WHAT THE TASK ASKS:
Gather all lines with "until" from the records.

ENTRIES SHOWN:
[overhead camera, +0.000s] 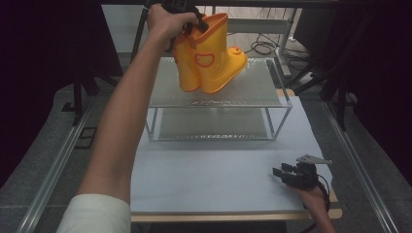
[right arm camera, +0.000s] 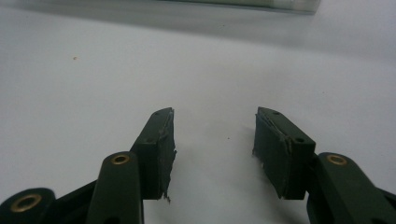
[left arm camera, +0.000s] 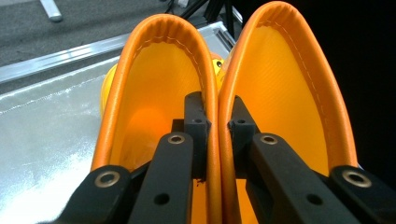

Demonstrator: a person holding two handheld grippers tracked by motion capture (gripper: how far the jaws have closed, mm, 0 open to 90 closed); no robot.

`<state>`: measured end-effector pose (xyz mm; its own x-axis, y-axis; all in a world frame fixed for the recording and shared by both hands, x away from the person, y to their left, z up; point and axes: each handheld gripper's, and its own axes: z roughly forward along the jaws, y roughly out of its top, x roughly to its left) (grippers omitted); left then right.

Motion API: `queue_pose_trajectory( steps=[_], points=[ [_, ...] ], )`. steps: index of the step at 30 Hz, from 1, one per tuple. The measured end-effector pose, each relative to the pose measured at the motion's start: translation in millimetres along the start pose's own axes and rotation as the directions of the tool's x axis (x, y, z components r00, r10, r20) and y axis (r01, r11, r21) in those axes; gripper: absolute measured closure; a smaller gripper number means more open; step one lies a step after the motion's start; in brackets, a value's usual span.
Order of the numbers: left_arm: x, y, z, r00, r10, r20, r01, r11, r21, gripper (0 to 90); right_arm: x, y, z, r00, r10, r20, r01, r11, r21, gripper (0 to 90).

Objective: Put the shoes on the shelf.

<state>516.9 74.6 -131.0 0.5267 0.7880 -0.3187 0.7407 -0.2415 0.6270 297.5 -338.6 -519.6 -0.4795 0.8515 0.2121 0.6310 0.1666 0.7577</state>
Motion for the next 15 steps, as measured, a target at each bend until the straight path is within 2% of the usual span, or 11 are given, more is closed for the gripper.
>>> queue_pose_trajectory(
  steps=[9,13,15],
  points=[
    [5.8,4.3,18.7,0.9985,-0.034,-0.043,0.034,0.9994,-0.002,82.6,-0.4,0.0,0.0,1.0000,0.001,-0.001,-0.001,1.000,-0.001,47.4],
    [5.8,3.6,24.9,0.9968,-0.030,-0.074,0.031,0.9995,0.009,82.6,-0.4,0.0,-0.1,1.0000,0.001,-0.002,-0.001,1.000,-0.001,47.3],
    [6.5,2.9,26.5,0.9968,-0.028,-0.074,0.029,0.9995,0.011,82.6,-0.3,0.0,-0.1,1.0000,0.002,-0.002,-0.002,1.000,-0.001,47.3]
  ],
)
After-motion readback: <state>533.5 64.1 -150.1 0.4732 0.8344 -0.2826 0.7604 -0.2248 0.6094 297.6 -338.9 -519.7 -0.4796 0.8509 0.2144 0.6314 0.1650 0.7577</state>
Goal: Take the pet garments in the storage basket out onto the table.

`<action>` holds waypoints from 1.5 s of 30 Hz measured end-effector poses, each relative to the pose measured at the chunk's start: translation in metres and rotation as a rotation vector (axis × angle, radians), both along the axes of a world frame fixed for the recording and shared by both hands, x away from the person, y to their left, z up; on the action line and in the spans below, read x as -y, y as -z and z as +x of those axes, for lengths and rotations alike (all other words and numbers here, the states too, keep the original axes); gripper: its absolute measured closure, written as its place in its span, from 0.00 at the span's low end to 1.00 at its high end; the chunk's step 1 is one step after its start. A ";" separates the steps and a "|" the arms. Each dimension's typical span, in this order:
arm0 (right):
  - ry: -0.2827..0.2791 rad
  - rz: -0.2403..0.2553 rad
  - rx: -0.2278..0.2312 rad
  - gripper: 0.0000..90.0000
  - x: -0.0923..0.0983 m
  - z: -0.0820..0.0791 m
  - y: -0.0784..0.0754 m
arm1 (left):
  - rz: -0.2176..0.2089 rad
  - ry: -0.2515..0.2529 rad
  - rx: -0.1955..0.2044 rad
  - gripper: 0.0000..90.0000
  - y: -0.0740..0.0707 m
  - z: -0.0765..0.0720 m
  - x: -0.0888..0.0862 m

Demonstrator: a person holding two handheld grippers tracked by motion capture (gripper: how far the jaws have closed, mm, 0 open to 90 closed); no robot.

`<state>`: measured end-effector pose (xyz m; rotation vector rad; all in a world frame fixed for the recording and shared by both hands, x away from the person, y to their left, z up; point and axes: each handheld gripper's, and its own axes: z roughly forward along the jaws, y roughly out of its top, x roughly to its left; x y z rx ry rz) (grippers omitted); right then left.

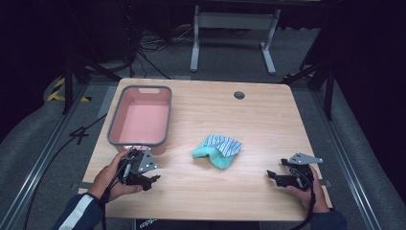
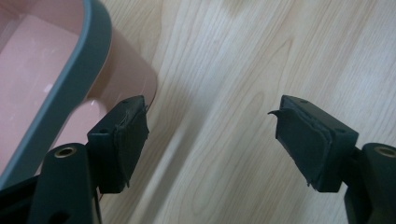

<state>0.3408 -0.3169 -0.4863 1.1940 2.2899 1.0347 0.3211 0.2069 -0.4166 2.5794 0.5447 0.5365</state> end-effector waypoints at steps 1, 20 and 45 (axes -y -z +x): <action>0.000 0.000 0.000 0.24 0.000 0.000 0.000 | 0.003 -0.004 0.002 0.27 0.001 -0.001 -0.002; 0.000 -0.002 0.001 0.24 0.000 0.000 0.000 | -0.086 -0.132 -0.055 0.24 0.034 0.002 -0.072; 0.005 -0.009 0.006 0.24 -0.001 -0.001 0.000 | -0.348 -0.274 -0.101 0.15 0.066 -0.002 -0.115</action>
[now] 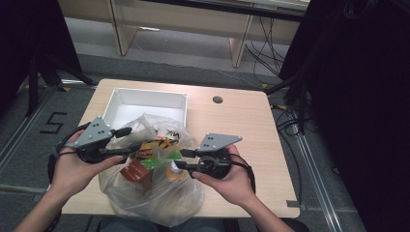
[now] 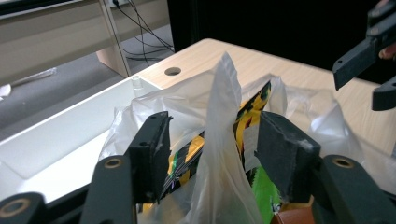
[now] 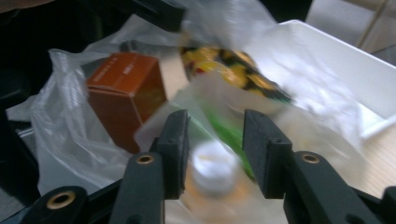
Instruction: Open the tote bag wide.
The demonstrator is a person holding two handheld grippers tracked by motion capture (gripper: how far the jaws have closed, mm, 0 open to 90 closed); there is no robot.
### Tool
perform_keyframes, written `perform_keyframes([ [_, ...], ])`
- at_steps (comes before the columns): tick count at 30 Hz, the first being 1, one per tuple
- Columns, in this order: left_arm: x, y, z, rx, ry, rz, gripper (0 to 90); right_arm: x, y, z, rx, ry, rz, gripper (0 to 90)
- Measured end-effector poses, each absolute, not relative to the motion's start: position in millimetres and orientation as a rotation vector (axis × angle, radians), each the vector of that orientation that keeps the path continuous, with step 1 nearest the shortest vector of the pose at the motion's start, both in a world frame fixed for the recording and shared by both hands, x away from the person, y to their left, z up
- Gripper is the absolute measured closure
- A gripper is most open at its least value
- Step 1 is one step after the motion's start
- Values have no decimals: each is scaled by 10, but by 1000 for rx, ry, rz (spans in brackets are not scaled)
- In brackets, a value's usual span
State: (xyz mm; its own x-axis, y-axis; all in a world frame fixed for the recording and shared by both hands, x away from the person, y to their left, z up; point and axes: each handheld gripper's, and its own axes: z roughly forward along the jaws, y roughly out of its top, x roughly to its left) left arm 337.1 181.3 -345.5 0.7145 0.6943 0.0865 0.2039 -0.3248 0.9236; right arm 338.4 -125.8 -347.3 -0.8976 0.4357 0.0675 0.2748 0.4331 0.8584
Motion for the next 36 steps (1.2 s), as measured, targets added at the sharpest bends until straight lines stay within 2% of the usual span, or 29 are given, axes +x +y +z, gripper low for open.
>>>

SOLUTION:
Motion for the next 15 steps, as measured, a target at each bend until the straight path is within 2% of the usual span, or 11 are given, more is closed for the gripper.
Motion for the next 36 steps (1.2 s), as measured, targets added at the sharpest bends until straight lines stay within 2% of the usual span, or 29 are given, axes +x +y +z, gripper low for open.

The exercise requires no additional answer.